International football awards

The Best FIFA Football Awards 2024 were held on 17 December 2024. The nominees for all categories were announced on 28 November 2024.

== Changes ==
The FIFA Puskás Award was converted from a mixed award to a men's award with the introduction of the FIFA Marta Award, a women's award for most outstanding goal named after the Brazilian attacker Marta, who also won the inaugural award.

Both Men's and Women's World Best 11 changed format and allocation following the 2024 divestment of the FIFPRO World 11, which had been partnered with FIFA to operate these awards since 2009. Previously, a World Best squad was named by FIFA-FIFPro, with votes selecting the Best 11 from the squad list: the new FIFA Best 11 squads have nomination longlists for each area of the pitch, with votes separating each of the best goalkeeper, defenders, midfielders, and forwards. In total, there were 77 nominees. In terms of allocation, rather than assigning three players for each outfield area and the next most-voted additional outfield player to the Best 11, the new allocation assigns three defenders and midfielders, and two forwards, with the two next most-voted outfield players (though each having to be different positions for a maximum four defenders/midfielders and three forwards) included. Additionally, fan votes form part of the selection for the Best 11 squads, weighted equally with an expert panel.

==Winners and nominees==

===The Best FIFA Men's Player===

Eleven players were initially shortlisted on 28 November 2024. The three finalists were revealed on December 17, 2024.

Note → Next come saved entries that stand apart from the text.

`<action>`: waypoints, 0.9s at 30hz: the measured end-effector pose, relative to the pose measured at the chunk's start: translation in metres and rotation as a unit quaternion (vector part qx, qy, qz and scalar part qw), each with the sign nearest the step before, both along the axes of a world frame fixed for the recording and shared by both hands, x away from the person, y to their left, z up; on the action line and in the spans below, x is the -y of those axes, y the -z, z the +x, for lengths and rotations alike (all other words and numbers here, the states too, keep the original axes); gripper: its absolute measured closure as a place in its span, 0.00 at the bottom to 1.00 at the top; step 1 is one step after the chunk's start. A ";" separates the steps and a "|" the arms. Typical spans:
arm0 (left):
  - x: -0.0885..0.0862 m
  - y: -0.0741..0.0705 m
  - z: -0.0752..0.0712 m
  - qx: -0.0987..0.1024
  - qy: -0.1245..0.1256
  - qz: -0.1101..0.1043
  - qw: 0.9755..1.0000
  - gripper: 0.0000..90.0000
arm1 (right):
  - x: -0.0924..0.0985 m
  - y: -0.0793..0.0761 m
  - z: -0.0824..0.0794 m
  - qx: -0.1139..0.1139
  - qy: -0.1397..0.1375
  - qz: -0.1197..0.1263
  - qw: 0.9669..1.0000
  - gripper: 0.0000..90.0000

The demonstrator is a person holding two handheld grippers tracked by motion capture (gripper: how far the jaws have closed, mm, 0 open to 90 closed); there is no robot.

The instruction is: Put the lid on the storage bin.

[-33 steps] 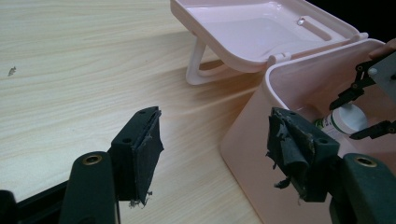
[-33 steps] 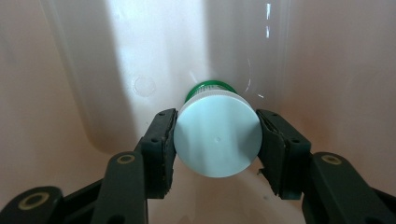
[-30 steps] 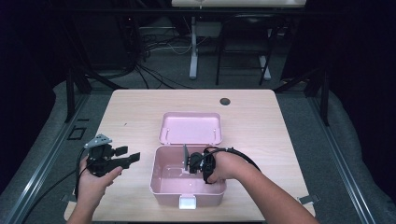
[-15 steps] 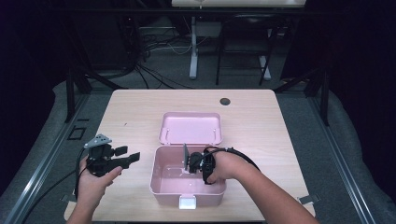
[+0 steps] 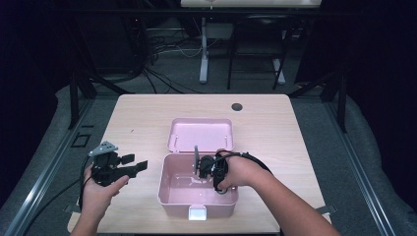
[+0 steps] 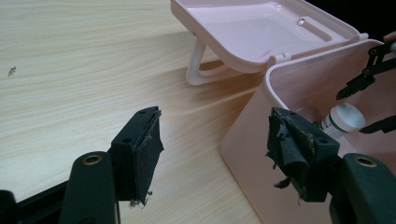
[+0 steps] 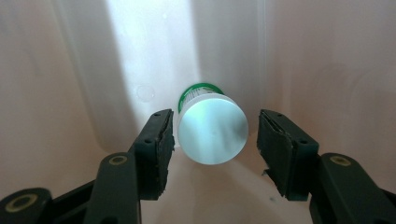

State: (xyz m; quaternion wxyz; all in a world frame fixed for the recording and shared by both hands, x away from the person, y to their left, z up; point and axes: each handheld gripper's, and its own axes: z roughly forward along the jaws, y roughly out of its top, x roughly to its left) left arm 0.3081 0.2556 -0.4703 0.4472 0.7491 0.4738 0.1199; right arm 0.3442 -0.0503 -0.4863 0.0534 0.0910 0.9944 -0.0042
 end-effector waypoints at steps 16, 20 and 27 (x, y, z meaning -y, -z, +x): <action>0.002 -0.001 0.000 0.003 0.000 0.007 1.000 0.38 | 0.002 -0.038 -0.009 0.025 0.007 0.035 0.999 0.52; 0.003 -0.001 -0.001 0.004 0.001 0.008 1.000 0.38 | 0.004 -0.043 -0.011 0.031 0.012 0.037 0.999 0.53; 0.007 -0.002 -0.002 0.009 0.004 0.009 1.000 0.38 | 0.012 -0.053 -0.014 0.048 0.033 0.056 0.997 0.51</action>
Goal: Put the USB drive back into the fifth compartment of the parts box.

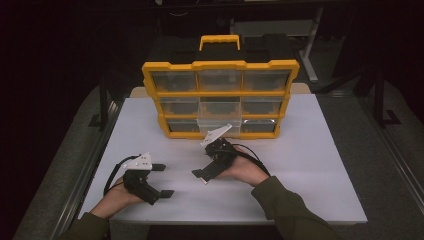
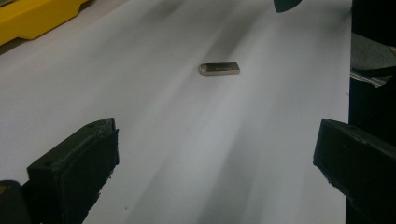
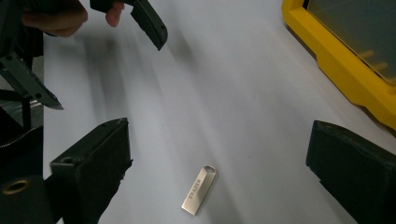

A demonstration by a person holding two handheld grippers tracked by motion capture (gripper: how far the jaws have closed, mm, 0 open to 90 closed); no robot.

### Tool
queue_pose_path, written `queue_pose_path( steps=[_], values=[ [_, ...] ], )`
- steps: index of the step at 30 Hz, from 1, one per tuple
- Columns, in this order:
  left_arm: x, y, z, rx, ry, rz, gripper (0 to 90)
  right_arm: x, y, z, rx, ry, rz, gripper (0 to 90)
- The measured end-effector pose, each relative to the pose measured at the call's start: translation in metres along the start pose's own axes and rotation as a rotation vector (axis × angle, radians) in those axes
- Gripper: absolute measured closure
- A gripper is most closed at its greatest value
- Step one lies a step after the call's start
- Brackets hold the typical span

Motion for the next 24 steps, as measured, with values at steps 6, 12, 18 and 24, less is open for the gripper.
queue_pose_path(
  steps=[6, 12, 18, 24],
  values=[
    [0.0007, -0.0008, 0.0010, -0.007, 0.003, 0.003, 0.0, 0.0013, -0.0002, -0.0004, 0.013, -0.007, 0.003, 12.5],
    [0.0011, -0.0013, 0.0007, -0.008, 0.002, 0.003, 0.0, 0.0035, 0.0005, -0.0016, 0.012, -0.015, 0.000, 15.9],
    [0.0013, -0.0010, 0.0003, -0.008, 0.001, 0.003, 0.0, 0.0058, 0.0004, -0.0029, 0.005, -0.022, 0.000, 19.1],
    [0.0014, -0.0004, 0.0000, -0.006, -0.001, 0.002, 0.0, 0.0090, -0.0003, -0.0055, 0.004, -0.033, -0.003, 20.4]
  ],
)
Point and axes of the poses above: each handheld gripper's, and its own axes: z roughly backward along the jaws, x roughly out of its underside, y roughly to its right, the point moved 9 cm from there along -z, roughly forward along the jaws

The selection criteria for the men's players and coaches was: respective achievements during the period from 21 August 2023 to 10 August 2024.

Vinícius Júnior won the award with 48 scoring points.

| Rank | Player | Club(s) played for | National team | Points |
The finalists
| 1 | Vinícius Júnior | Real Madrid | Brazil | 48 |
| 2 | Rodri | Manchester City | Spain | 43 |
| 3 | Jude Bellingham | Real Madrid | England | 37 |
Other candidates
| 4 | Dani Carvajal | Real Madrid | Spain | 31 |
| 5 | Lamine Yamal | Barcelona | Spain | 30 |
| 6 | Lionel Messi | Inter Miami | Argentina | 25 |
| 7 | Toni Kroos | Real Madrid (retired) | Germany | 18 |
| 8 | Erling Haaland | Manchester City | Norway | 18 |
| 9 | Kylian Mbappé | Paris Saint-Germain; Real Madrid; | France | 14 |
| 10 | Florian Wirtz | Bayer Leverkusen | Germany | 8 |
| 11 | Federico Valverde | Real Madrid | Uruguay | 4 |

=== The Best FIFA Men's Goalkeeper ===

Seven players were initially shortlisted on 27 November 2024.

The selection criteria for the men's players and coaches was: respective achievements during the period from 21 August 2023 to 10 August 2024.

Emiliano Martínez won the award with 26 scoring points.

| Rank | Player | Club(s) played for | National team | Points |
The finalists
| 1 | Emiliano Martínez | Aston Villa | Argentina | 26 |
| 2 | Ederson | Manchester City | Brazil | 16 |
| 3 | Unai Simón | Athletic Bilbao | Spain | 13 |
Other candidates
| 4 | Andriy Lunin | Real Madrid | Ukraine | 11 |
| 5 | David Raya | Arsenal | Spain | 5 |
| 6 | Gianluigi Donnarumma | Paris Saint-Germain | Italy | 1 |
| 7 | Mike Maignan | AC Milan | France | 0 |

=== The Best FIFA Men's Coach ===

Five coaches were initially shortlisted on 28 November 2024.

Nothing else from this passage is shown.